Exercise objective>
Copy all records precisely, apart from the pictures.
★ ★ ★
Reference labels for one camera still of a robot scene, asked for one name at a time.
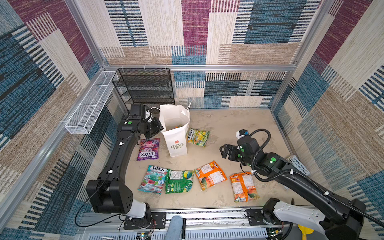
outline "white wire basket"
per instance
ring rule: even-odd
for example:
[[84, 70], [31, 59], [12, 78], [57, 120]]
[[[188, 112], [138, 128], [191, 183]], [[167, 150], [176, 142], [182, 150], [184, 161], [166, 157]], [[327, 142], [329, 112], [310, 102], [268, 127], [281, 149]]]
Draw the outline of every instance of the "white wire basket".
[[89, 134], [99, 117], [114, 85], [118, 80], [114, 71], [102, 72], [91, 86], [80, 105], [65, 124], [65, 129], [71, 134]]

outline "white paper bag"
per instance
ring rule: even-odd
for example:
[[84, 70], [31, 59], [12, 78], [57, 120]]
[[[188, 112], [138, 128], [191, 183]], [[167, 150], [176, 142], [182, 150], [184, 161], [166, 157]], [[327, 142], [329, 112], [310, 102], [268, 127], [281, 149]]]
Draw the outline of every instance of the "white paper bag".
[[181, 105], [160, 105], [159, 120], [164, 129], [161, 131], [167, 143], [171, 157], [187, 154], [187, 133], [189, 130], [189, 107]]

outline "candy bag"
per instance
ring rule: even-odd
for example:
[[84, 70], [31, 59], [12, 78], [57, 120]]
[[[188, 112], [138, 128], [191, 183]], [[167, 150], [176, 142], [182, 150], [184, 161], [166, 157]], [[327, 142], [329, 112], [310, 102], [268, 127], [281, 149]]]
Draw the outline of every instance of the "candy bag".
[[193, 171], [168, 170], [166, 177], [166, 194], [188, 192], [192, 188]]
[[145, 160], [145, 159], [158, 159], [159, 158], [159, 143], [160, 138], [153, 138], [146, 141], [146, 139], [141, 139], [139, 149], [139, 155], [137, 156], [137, 160]]
[[233, 174], [229, 179], [231, 179], [235, 202], [247, 202], [260, 198], [253, 183], [252, 176], [241, 172]]
[[201, 189], [203, 189], [203, 191], [217, 183], [227, 180], [223, 170], [215, 161], [195, 169], [195, 174], [199, 179]]
[[167, 173], [167, 168], [149, 165], [138, 190], [161, 194]]
[[209, 136], [209, 131], [190, 128], [188, 132], [188, 142], [205, 147]]

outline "purple candy bag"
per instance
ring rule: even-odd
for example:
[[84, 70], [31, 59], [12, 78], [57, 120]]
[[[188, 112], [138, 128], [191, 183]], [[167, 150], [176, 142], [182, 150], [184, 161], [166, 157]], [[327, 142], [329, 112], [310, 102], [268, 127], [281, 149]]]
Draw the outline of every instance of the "purple candy bag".
[[139, 149], [139, 155], [137, 157], [138, 161], [145, 159], [158, 159], [159, 158], [159, 143], [160, 138], [149, 139], [145, 142], [146, 139], [141, 139], [141, 147]]

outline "orange candy bag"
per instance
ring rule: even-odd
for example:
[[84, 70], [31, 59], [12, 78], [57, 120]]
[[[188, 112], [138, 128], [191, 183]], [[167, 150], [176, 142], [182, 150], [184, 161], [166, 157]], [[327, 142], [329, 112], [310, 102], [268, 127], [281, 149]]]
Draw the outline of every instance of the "orange candy bag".
[[201, 189], [203, 189], [203, 191], [217, 183], [227, 180], [223, 170], [215, 161], [195, 169], [195, 174], [199, 179]]
[[252, 176], [243, 172], [230, 176], [235, 202], [247, 202], [260, 198], [253, 183]]
★ ★ ★
Answer below>
Reference labels for one camera still of a robot scene, asked for one name at a time.
outline "white wire basket"
per instance
ring rule: even-odd
for example:
[[84, 70], [31, 59], [12, 78], [57, 120]]
[[[188, 112], [138, 128], [191, 183]], [[167, 150], [176, 142], [182, 150], [184, 161], [166, 157]], [[327, 142], [329, 112], [310, 102], [268, 127], [281, 149]]]
Draw the outline of every instance of the "white wire basket".
[[89, 134], [99, 117], [114, 85], [118, 80], [114, 71], [102, 72], [91, 86], [80, 105], [65, 124], [65, 129], [71, 134]]

outline "white paper bag"
per instance
ring rule: even-odd
for example:
[[84, 70], [31, 59], [12, 78], [57, 120]]
[[[188, 112], [138, 128], [191, 183]], [[167, 150], [176, 142], [182, 150], [184, 161], [166, 157]], [[327, 142], [329, 112], [310, 102], [268, 127], [281, 149]]]
Draw the outline of every instance of the "white paper bag".
[[181, 105], [160, 105], [159, 120], [164, 129], [161, 131], [167, 143], [171, 157], [187, 154], [187, 133], [189, 130], [189, 107]]

outline "candy bag"
per instance
ring rule: even-odd
for example:
[[84, 70], [31, 59], [12, 78], [57, 120]]
[[[188, 112], [138, 128], [191, 183]], [[167, 150], [176, 142], [182, 150], [184, 161], [166, 157]], [[327, 142], [329, 112], [310, 102], [268, 127], [281, 149]]]
Draw the outline of every instance of the "candy bag".
[[193, 171], [168, 170], [166, 177], [166, 194], [188, 192], [192, 188]]
[[145, 160], [145, 159], [158, 159], [159, 158], [159, 143], [160, 138], [153, 138], [146, 141], [146, 139], [141, 139], [139, 149], [139, 155], [137, 156], [137, 160]]
[[233, 174], [229, 179], [231, 179], [235, 202], [247, 202], [260, 198], [253, 183], [252, 176], [241, 172]]
[[201, 189], [203, 189], [203, 191], [217, 183], [227, 180], [223, 170], [215, 161], [195, 169], [195, 174], [199, 179]]
[[167, 173], [167, 168], [149, 165], [138, 190], [161, 194]]
[[209, 136], [209, 131], [190, 128], [188, 132], [188, 142], [205, 147]]

outline "purple candy bag"
per instance
ring rule: even-odd
for example:
[[84, 70], [31, 59], [12, 78], [57, 120]]
[[[188, 112], [138, 128], [191, 183]], [[167, 150], [176, 142], [182, 150], [184, 161], [166, 157]], [[327, 142], [329, 112], [310, 102], [268, 127], [281, 149]]]
Draw the outline of every instance of the "purple candy bag".
[[139, 149], [139, 155], [137, 157], [138, 161], [145, 159], [158, 159], [159, 158], [159, 143], [160, 138], [149, 139], [145, 142], [146, 139], [141, 139], [141, 147]]

outline "orange candy bag"
per instance
ring rule: even-odd
for example:
[[84, 70], [31, 59], [12, 78], [57, 120]]
[[[188, 112], [138, 128], [191, 183]], [[167, 150], [176, 142], [182, 150], [184, 161], [166, 157]], [[327, 142], [329, 112], [310, 102], [268, 127], [281, 149]]]
Draw the outline of every instance of the "orange candy bag".
[[201, 189], [203, 189], [203, 191], [217, 183], [227, 180], [223, 170], [215, 161], [195, 169], [195, 174], [199, 179]]
[[252, 176], [243, 172], [230, 176], [235, 202], [247, 202], [260, 198], [253, 183]]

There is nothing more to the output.